* **Problem**: Return every line of the data that contains the string "Find".
_ _ _ _
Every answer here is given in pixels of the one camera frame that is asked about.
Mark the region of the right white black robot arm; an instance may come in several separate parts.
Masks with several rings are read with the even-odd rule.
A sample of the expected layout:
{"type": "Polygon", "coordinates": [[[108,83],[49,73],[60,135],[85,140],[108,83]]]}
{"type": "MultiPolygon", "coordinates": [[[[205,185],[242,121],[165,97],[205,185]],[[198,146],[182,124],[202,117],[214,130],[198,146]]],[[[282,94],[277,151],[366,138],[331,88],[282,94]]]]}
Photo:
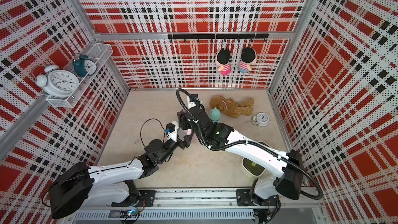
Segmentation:
{"type": "Polygon", "coordinates": [[[298,200],[302,195],[303,163],[297,151],[278,151],[253,141],[224,123],[211,121],[199,107],[182,110],[178,117],[180,127],[196,134],[209,150],[234,153],[271,172],[266,179],[253,182],[249,194],[255,204],[261,205],[273,196],[298,200]]]}

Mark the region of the clear baby bottle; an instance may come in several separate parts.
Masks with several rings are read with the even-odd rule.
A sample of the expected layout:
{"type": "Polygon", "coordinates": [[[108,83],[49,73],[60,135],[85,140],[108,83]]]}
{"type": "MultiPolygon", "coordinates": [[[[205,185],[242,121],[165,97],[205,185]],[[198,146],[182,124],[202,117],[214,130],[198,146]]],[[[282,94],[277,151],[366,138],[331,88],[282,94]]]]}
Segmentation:
{"type": "Polygon", "coordinates": [[[183,137],[183,140],[186,143],[191,143],[193,136],[194,136],[194,131],[192,129],[185,130],[185,136],[183,137]]]}

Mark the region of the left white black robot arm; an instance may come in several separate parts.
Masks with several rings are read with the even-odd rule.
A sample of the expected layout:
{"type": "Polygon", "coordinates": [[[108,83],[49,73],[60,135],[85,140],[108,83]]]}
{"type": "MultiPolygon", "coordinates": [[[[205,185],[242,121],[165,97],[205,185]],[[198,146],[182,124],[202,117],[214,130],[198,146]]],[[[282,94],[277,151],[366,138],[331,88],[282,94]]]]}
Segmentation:
{"type": "Polygon", "coordinates": [[[191,140],[190,135],[165,143],[152,140],[143,155],[125,163],[102,167],[90,167],[84,162],[73,165],[49,187],[52,218],[62,219],[82,206],[128,207],[137,203],[141,194],[135,180],[152,175],[176,148],[188,148],[191,140]]]}

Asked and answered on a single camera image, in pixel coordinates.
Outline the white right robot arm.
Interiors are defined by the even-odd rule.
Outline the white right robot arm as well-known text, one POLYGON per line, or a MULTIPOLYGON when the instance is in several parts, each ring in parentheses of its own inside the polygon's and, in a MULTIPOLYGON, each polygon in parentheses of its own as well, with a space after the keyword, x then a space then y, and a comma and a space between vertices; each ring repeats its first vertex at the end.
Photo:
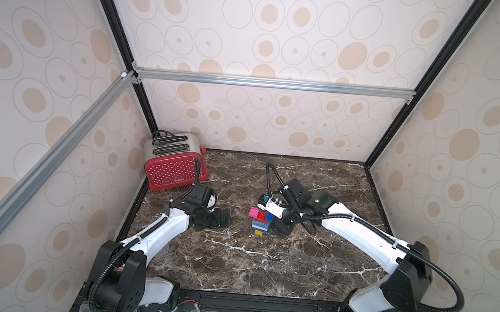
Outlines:
POLYGON ((338 312, 416 312, 429 285, 430 253, 422 243, 397 240, 349 210, 328 192, 311 195, 298 180, 279 190, 282 199, 271 194, 258 198, 258 207, 274 216, 270 230, 288 236, 295 225, 310 222, 346 239, 369 255, 387 273, 380 281, 353 290, 338 312))

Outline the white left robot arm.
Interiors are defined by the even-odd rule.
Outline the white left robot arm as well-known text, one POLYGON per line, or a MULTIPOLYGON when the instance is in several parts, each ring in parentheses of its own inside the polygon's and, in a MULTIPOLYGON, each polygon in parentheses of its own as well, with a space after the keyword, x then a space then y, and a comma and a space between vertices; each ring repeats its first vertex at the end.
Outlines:
POLYGON ((101 245, 86 283, 92 312, 135 312, 138 307, 177 305, 179 285, 161 277, 147 277, 151 260, 175 237, 192 228, 217 230, 232 224, 230 210, 217 206, 217 194, 195 183, 184 196, 170 200, 158 220, 122 241, 101 245))

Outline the red long lego brick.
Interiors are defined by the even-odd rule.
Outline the red long lego brick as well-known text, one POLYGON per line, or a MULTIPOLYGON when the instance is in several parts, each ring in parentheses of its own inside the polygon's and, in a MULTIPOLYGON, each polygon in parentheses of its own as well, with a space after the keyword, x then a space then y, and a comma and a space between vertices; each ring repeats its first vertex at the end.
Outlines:
POLYGON ((263 212, 259 212, 257 214, 257 217, 255 218, 256 221, 259 221, 259 222, 263 222, 265 223, 266 222, 266 216, 267 214, 266 213, 263 213, 263 212))

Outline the white long lego brick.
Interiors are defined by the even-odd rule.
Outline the white long lego brick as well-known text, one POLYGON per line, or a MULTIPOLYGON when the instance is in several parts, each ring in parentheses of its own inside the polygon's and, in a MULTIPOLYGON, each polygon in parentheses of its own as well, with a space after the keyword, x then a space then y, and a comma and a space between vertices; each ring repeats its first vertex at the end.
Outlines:
POLYGON ((252 226, 252 229, 254 231, 258 231, 258 232, 262 232, 262 233, 268 233, 269 232, 268 231, 269 228, 263 228, 263 227, 260 228, 259 226, 254 226, 254 225, 252 226))

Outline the light blue long lego brick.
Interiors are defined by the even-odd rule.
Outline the light blue long lego brick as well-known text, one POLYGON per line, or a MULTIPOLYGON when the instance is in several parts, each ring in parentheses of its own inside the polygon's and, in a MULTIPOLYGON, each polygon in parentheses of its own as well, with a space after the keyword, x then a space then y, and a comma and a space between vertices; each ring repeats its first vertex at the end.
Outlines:
POLYGON ((267 231, 269 229, 269 224, 253 220, 252 228, 267 231))

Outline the pink square lego brick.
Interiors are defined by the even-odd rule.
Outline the pink square lego brick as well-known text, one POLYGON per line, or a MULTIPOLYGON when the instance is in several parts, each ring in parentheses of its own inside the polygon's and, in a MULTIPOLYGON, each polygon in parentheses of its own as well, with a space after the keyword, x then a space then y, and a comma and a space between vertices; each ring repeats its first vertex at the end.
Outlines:
POLYGON ((260 221, 262 219, 261 210, 258 208, 251 208, 249 216, 252 217, 253 220, 260 221))

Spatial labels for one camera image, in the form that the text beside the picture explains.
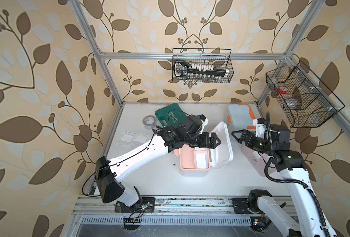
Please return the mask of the pink tray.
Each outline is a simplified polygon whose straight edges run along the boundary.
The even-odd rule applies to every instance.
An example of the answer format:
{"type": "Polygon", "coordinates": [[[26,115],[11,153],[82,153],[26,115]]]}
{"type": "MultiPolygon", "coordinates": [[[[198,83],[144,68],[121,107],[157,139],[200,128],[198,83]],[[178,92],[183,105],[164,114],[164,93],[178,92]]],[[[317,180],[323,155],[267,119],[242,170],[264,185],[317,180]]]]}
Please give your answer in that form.
{"type": "Polygon", "coordinates": [[[180,166],[184,171],[205,171],[209,170],[210,164],[210,150],[206,148],[192,148],[189,145],[184,145],[180,149],[174,150],[174,155],[180,157],[180,166]],[[196,169],[194,164],[194,152],[195,151],[208,151],[209,168],[208,169],[196,169]]]}

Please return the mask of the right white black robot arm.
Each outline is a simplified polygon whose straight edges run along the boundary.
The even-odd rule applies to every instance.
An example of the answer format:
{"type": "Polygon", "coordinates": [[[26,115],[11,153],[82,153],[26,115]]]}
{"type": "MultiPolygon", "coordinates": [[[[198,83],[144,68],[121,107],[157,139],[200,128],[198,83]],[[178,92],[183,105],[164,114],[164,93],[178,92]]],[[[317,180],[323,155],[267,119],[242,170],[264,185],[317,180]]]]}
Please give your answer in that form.
{"type": "Polygon", "coordinates": [[[246,206],[252,213],[264,213],[284,237],[335,237],[336,231],[324,214],[312,188],[307,165],[300,153],[290,150],[290,130],[282,125],[265,123],[264,137],[249,130],[231,134],[243,147],[268,155],[265,177],[286,185],[298,221],[295,221],[266,190],[251,190],[246,206]]]}

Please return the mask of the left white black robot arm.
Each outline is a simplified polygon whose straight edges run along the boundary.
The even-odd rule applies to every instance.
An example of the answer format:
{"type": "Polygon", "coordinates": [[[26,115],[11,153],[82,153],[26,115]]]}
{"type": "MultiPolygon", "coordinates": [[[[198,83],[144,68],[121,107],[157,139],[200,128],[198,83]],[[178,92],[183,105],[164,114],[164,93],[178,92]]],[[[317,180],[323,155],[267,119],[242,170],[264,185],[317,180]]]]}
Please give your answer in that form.
{"type": "Polygon", "coordinates": [[[206,120],[203,115],[189,115],[176,125],[157,126],[153,129],[152,138],[138,148],[116,158],[99,158],[91,177],[95,179],[102,202],[117,200],[127,207],[136,206],[142,202],[138,189],[123,184],[123,180],[133,171],[184,145],[201,149],[218,147],[221,144],[218,135],[203,130],[206,120]]]}

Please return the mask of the pink first aid box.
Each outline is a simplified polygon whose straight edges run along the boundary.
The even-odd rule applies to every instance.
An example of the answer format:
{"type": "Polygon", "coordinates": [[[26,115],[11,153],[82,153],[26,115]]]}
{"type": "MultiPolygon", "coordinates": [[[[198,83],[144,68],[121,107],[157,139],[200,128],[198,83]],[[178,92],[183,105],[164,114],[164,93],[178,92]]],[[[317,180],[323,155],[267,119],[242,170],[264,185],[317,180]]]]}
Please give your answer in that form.
{"type": "Polygon", "coordinates": [[[269,161],[269,156],[267,154],[254,151],[245,145],[241,146],[241,152],[258,172],[258,174],[265,177],[265,166],[269,161]]]}

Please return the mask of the white box pink trim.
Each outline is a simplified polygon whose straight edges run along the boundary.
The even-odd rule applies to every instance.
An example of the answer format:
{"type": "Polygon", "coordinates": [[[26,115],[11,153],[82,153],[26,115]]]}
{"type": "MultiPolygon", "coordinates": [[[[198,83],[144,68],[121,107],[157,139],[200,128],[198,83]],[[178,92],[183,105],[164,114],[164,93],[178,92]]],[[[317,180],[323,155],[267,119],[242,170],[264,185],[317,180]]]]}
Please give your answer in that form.
{"type": "MultiPolygon", "coordinates": [[[[215,149],[210,150],[210,164],[211,169],[219,169],[228,163],[230,163],[233,158],[233,149],[228,133],[228,127],[225,122],[220,122],[212,132],[216,133],[218,138],[221,140],[221,144],[215,149]]],[[[184,171],[181,169],[182,176],[185,177],[203,177],[206,176],[209,170],[205,171],[184,171]]]]}

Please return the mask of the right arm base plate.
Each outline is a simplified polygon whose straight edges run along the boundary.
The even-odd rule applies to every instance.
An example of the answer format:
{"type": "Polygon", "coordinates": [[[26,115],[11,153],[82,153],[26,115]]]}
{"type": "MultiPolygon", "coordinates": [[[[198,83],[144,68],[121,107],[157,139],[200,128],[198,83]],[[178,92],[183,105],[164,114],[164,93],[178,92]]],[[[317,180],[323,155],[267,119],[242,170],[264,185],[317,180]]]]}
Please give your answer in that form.
{"type": "Polygon", "coordinates": [[[232,198],[231,202],[233,205],[235,214],[263,214],[258,207],[258,198],[261,196],[269,196],[272,194],[267,190],[255,189],[251,190],[247,198],[236,197],[232,198]]]}

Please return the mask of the blue box orange trim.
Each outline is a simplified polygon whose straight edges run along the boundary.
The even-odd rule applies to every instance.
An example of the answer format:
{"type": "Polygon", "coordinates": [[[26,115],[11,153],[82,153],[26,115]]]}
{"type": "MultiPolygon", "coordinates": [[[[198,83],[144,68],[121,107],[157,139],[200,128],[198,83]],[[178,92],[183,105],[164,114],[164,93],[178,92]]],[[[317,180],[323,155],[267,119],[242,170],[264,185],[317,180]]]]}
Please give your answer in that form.
{"type": "Polygon", "coordinates": [[[248,104],[230,104],[224,116],[229,133],[242,129],[256,132],[256,127],[253,125],[254,119],[256,116],[248,104]]]}

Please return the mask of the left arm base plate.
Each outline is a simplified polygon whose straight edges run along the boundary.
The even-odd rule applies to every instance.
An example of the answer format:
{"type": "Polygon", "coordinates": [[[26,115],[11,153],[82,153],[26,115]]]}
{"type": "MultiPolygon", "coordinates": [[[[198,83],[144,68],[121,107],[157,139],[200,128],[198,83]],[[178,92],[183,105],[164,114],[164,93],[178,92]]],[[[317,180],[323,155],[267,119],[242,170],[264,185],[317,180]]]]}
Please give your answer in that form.
{"type": "Polygon", "coordinates": [[[126,206],[124,203],[117,201],[115,206],[116,213],[133,213],[135,211],[142,211],[152,213],[155,208],[155,197],[142,197],[138,202],[132,206],[126,206]]]}

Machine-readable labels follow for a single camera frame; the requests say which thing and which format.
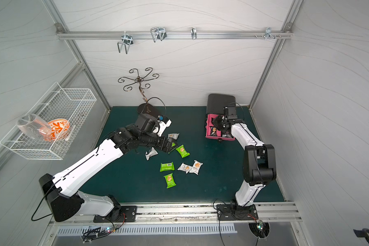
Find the black cookie pack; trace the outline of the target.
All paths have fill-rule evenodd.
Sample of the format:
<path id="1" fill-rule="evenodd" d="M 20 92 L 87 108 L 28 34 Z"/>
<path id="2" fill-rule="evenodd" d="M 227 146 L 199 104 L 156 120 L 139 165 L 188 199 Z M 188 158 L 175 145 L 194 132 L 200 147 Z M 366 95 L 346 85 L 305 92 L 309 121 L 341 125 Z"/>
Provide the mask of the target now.
<path id="1" fill-rule="evenodd" d="M 210 127 L 210 136 L 217 136 L 217 129 L 214 126 Z"/>

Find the black pink drawer cabinet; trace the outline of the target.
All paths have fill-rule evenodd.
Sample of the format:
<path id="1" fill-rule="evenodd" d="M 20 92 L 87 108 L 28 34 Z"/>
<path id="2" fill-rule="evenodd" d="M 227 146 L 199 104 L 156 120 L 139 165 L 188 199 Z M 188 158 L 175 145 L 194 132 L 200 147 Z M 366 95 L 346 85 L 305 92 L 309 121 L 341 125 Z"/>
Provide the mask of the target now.
<path id="1" fill-rule="evenodd" d="M 223 109 L 225 106 L 235 106 L 236 98 L 232 95 L 216 94 L 212 93 L 208 95 L 207 109 L 206 109 L 206 138 L 222 141 L 234 141 L 234 137 L 226 137 L 221 135 L 221 132 L 217 130 L 217 136 L 210 136 L 210 127 L 213 126 L 211 121 L 218 115 L 223 115 Z"/>

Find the green cookie pack barcode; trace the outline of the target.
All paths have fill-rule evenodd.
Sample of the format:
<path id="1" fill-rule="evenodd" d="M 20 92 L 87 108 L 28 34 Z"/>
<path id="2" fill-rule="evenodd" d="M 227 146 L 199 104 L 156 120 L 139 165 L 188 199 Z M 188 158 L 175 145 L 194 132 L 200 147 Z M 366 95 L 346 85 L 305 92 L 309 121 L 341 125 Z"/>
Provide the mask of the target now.
<path id="1" fill-rule="evenodd" d="M 174 170 L 175 170 L 174 164 L 173 162 L 171 162 L 171 163 L 162 163 L 159 171 L 165 172 L 165 171 L 174 171 Z"/>

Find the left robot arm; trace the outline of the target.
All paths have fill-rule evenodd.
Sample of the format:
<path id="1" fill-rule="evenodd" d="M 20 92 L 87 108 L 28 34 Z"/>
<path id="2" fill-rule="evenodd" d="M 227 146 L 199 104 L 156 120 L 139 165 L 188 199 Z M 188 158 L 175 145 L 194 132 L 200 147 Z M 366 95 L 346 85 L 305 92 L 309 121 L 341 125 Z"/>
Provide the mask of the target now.
<path id="1" fill-rule="evenodd" d="M 91 195 L 80 188 L 107 165 L 138 147 L 171 152 L 176 140 L 163 135 L 171 124 L 166 116 L 140 114 L 134 124 L 109 133 L 98 147 L 72 166 L 55 175 L 43 175 L 39 180 L 43 200 L 54 220 L 63 222 L 74 216 L 94 215 L 118 221 L 123 214 L 122 206 L 112 195 Z"/>

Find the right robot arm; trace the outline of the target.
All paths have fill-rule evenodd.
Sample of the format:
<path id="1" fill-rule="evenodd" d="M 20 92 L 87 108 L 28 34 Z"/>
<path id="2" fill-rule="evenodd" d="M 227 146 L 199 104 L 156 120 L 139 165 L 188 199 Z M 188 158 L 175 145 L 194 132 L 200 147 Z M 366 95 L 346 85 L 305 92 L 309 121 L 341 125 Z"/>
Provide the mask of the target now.
<path id="1" fill-rule="evenodd" d="M 235 106 L 224 107 L 223 114 L 212 124 L 221 133 L 229 133 L 244 149 L 244 181 L 235 200 L 238 206 L 251 206 L 260 191 L 277 177 L 275 149 L 249 130 L 245 121 L 238 118 Z"/>

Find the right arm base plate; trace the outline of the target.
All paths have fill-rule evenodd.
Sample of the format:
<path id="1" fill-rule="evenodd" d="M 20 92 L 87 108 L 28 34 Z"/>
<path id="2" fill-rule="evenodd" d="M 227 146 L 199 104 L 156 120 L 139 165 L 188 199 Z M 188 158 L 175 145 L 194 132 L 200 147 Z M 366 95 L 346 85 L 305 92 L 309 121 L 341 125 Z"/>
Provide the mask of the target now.
<path id="1" fill-rule="evenodd" d="M 258 214 L 255 205 L 248 207 L 219 204 L 215 205 L 220 221 L 257 221 Z"/>

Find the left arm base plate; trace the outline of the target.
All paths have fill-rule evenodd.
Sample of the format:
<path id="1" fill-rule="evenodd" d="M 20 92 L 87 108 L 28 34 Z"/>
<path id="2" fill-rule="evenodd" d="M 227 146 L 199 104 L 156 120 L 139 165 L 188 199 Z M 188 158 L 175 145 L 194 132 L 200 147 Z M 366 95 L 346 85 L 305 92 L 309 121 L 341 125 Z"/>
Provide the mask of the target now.
<path id="1" fill-rule="evenodd" d="M 108 223 L 108 222 L 135 222 L 137 213 L 137 206 L 121 206 L 121 208 L 114 208 L 108 215 L 95 215 L 93 222 Z"/>

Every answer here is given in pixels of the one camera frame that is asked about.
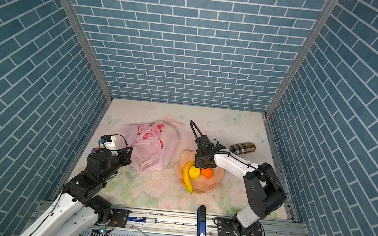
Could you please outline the orange toy fruit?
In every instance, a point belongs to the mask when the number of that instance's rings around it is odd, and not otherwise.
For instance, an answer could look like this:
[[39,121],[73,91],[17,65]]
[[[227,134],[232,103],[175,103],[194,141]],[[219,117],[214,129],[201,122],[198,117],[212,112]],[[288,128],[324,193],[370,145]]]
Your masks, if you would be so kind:
[[207,180],[209,180],[213,176],[213,170],[210,168],[201,168],[200,174],[204,176]]

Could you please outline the yellow toy fruit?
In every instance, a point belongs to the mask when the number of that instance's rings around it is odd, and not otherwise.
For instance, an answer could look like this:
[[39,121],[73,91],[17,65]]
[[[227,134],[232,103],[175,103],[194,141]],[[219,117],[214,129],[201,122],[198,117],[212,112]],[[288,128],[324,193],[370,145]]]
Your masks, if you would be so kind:
[[188,173],[189,173],[189,178],[191,180],[197,180],[200,178],[201,176],[201,169],[200,168],[197,168],[195,167],[195,165],[191,166],[188,170]]

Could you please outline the yellow green toy mango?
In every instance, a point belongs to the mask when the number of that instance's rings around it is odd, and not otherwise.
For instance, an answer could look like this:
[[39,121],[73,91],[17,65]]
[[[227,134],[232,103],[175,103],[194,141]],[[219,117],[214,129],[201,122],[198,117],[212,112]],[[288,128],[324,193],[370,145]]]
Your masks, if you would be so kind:
[[184,167],[183,167],[183,181],[184,181],[184,185],[185,185],[185,188],[186,190],[192,194],[193,193],[193,187],[192,187],[192,184],[191,184],[191,181],[190,181],[190,176],[189,176],[189,172],[190,172],[190,168],[195,165],[195,162],[193,161],[189,161]]

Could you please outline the pink plastic bag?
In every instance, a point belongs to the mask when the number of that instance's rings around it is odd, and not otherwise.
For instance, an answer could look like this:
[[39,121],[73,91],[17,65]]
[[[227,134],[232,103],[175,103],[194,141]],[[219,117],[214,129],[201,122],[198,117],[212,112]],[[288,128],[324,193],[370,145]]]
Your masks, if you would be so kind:
[[166,169],[178,143],[176,128],[164,121],[126,125],[124,136],[133,147],[131,166],[139,173]]

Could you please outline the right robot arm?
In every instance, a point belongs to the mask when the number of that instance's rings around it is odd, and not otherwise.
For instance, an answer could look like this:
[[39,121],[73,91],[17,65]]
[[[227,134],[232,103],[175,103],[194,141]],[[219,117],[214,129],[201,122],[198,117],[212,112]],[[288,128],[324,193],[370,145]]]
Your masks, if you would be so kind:
[[195,137],[197,168],[221,168],[244,182],[247,205],[233,217],[238,236],[247,235],[250,227],[277,210],[286,200],[284,189],[268,163],[255,164],[231,153],[223,145],[214,145],[206,135]]

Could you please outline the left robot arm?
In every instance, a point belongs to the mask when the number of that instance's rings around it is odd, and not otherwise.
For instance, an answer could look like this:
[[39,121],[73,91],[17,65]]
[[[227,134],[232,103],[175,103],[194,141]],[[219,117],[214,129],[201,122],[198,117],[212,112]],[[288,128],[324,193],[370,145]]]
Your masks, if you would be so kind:
[[66,183],[48,209],[19,236],[78,236],[96,223],[114,223],[112,204],[98,192],[131,163],[132,149],[100,148],[90,153],[86,169]]

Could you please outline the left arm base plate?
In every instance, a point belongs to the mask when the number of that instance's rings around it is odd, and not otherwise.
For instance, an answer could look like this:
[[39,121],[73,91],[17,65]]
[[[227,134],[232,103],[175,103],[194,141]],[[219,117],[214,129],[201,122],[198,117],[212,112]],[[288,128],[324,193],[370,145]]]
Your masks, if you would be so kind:
[[127,209],[112,208],[107,226],[125,228],[131,211]]

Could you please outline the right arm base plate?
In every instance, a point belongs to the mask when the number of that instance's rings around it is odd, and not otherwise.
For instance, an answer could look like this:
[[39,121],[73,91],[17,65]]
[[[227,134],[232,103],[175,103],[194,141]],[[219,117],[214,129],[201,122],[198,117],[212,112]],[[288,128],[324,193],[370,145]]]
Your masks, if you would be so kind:
[[217,227],[218,236],[263,236],[263,229],[259,221],[244,228],[237,219],[215,217],[213,219]]
_ _ _ _
* **Expected output**:
Find the black cookie pack; trace the outline of the target.
Find the black pink drawer cabinet; trace the outline of the target.
Find the green cookie pack barcode; trace the outline of the target.
Find the left robot arm; trace the outline of the target.
Find the right robot arm; trace the outline of the target.
Find the right arm base plate; trace the outline of the target.
Find the left arm base plate; trace the outline of the target.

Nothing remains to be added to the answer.